Is this Evija-derived single-seater the future of Lotus racing?

Lotus

Lotus is planning ahead for an all-electric endurance racer to take to the track in 2030. Given a clean sheet of paper to imagine what racing will look like in a decade, Lotus Engineering has come up with a crazy jet fighter-inspired machine that includes shape-shifting body panels to aid its aerodynamics.

The ER-9 has a fast jet-like canopy and a delta wing upper body, along with various vertical control surfaces to manipulate the air around the car at speed. At the touch of a button the bodywork could shift from reducing drag on the straights to providing maximum downforce for braking and cornering. Lotus says it would be “partly driven like a car and partly flown like a fighter jet.”
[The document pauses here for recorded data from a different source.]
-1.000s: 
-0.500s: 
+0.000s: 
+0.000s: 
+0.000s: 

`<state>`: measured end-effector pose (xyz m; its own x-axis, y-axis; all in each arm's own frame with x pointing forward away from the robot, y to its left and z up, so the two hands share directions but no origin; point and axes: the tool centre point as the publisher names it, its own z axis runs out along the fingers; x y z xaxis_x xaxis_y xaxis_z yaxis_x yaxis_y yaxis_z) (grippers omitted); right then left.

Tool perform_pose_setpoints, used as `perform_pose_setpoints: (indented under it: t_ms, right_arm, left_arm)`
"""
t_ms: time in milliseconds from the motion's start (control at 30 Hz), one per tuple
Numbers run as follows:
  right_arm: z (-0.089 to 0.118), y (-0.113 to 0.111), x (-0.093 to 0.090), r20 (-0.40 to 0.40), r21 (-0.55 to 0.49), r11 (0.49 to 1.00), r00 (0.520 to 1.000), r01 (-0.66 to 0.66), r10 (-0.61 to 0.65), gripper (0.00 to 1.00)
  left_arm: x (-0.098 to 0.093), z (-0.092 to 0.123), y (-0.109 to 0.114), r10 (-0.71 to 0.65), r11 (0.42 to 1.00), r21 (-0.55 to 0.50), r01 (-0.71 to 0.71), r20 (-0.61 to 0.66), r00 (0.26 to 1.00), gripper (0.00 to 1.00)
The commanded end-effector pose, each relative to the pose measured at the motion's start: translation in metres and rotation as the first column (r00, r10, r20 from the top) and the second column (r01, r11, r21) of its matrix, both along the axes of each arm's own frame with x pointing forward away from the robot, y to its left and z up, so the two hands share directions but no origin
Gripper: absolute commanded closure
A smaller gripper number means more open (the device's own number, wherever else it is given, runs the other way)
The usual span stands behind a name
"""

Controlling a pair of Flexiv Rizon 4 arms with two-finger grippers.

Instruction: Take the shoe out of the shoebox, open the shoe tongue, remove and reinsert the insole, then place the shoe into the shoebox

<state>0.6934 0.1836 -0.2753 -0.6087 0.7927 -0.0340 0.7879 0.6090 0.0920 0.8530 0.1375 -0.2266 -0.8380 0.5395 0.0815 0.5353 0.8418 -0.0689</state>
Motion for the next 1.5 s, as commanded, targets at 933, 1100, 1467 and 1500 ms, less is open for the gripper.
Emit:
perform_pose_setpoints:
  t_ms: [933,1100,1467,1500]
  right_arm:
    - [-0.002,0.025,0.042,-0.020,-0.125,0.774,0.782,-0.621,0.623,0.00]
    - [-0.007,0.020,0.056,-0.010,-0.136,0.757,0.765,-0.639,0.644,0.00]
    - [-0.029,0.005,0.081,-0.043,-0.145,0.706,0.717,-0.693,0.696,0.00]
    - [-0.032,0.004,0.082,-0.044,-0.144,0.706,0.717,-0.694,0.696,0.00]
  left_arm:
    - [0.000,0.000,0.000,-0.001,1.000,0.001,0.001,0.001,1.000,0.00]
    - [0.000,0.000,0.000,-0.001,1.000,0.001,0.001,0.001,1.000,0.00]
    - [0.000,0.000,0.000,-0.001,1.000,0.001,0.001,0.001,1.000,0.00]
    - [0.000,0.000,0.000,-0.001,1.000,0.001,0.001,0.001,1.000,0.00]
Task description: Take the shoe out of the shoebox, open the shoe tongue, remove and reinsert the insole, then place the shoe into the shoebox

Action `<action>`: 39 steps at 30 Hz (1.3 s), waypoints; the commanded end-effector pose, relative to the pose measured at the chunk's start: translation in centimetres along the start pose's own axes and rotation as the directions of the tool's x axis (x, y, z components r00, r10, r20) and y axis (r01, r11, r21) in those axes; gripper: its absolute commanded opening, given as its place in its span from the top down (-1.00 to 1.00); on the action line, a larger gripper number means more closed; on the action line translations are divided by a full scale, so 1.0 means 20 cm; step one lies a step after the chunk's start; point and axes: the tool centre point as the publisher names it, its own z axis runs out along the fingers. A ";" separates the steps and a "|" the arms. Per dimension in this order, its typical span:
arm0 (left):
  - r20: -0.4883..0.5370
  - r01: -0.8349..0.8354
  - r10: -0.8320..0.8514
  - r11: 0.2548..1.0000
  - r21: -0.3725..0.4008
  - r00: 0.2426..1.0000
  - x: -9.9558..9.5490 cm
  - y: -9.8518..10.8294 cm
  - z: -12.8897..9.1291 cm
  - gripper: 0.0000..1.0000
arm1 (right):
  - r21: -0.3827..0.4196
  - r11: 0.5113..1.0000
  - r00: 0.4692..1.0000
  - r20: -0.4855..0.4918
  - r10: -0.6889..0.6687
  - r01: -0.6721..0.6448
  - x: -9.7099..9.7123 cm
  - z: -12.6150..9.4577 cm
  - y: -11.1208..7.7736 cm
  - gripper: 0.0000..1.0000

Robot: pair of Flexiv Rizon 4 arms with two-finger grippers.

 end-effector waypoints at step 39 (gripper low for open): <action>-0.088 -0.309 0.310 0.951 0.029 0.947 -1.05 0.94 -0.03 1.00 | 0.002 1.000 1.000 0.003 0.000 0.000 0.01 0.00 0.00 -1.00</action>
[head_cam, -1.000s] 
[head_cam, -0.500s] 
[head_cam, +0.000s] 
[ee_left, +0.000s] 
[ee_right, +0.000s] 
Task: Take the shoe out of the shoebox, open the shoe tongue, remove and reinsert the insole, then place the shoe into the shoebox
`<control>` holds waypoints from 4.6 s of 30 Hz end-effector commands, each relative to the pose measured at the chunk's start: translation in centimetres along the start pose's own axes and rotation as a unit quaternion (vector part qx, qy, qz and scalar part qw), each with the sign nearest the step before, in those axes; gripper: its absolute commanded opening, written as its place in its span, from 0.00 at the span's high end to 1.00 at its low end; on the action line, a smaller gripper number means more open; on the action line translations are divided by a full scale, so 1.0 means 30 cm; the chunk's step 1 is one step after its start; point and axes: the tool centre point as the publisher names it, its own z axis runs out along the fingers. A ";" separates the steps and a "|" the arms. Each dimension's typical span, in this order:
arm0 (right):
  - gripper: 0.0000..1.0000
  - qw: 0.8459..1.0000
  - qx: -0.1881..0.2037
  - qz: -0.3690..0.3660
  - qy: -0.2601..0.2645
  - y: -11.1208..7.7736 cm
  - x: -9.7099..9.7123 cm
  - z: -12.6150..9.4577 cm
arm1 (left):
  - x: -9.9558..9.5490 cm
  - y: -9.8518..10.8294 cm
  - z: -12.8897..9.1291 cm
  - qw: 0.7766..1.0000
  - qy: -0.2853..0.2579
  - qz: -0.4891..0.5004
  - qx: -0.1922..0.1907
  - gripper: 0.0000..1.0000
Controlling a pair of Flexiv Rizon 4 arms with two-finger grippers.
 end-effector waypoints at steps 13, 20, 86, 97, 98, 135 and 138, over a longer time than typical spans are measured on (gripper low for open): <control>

Experimental Racer 9 is named as a tribute to the Lotus Mark IX that made its Le Mans debut in 1955, and the advance in technology is extraordinary since the open sports car first took to the track. Where the Mark IX had a tubular stainless steel chassis clothed in aluminum, the ER-9 is all carbon fiber, and where the original Lotus Le Mans racer used a 1.1-liter Coventry Climax engine, the new concept uses four electric motors and deploys 1970 hp with torque vectoring. (Running gear comes from the Evija hypercar.)

Lotus believes that by the time 2030 rolls around, battery chemistry will have advanced to give greater range and performance, but the ER-9 has also been designed to “hot-swap” batteries during pit stops. Good news: there’s no suggestion that the ER-9 will be autonomous, so Lotus looks like it’s sticking with its “For the drivers” slogan.